(Beginning of Given material)
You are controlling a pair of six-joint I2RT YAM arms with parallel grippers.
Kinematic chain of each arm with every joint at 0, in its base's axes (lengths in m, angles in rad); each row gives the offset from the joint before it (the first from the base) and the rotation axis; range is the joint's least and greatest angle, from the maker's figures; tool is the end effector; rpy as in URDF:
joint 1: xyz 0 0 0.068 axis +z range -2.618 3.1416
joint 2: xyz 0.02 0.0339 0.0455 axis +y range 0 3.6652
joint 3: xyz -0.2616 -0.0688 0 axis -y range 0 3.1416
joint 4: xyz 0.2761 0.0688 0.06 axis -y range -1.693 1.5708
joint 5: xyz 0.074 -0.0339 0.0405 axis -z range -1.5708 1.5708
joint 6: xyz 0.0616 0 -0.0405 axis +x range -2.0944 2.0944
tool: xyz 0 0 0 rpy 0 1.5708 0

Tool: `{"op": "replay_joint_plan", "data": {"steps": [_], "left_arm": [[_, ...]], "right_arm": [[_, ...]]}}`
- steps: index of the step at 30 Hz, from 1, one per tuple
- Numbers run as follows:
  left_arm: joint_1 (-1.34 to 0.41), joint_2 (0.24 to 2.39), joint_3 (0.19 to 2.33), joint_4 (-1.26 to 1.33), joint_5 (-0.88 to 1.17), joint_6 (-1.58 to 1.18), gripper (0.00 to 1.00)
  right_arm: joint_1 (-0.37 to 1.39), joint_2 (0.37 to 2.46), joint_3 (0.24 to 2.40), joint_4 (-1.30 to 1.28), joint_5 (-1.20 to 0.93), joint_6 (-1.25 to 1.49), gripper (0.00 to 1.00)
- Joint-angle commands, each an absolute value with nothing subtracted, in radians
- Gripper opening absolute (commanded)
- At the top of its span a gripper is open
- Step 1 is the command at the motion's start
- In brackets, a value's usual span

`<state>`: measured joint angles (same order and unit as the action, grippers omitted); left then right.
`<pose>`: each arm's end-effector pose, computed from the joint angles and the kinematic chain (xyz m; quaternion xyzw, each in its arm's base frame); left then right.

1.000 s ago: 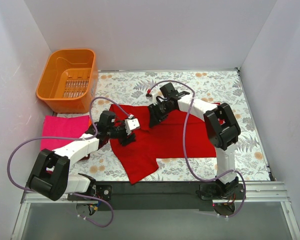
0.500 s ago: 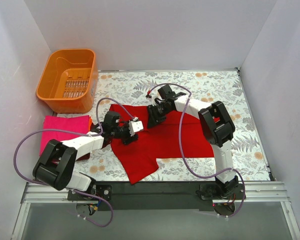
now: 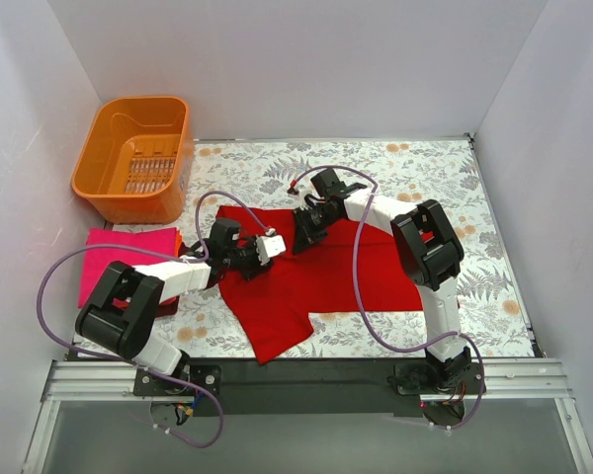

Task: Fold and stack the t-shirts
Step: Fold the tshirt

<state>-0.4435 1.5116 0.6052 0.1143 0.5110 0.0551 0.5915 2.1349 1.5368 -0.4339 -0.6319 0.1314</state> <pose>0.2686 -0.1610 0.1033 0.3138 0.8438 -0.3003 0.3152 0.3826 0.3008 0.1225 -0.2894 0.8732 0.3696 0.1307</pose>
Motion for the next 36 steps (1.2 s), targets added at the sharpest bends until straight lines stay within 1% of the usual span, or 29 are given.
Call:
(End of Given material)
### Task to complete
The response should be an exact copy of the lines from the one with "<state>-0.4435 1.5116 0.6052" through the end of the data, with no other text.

### Solution to this task
<state>-0.4435 1.5116 0.6052 0.1143 0.5110 0.0551 0.5915 2.1349 1.5368 -0.4339 -0.6319 0.1314</state> <pose>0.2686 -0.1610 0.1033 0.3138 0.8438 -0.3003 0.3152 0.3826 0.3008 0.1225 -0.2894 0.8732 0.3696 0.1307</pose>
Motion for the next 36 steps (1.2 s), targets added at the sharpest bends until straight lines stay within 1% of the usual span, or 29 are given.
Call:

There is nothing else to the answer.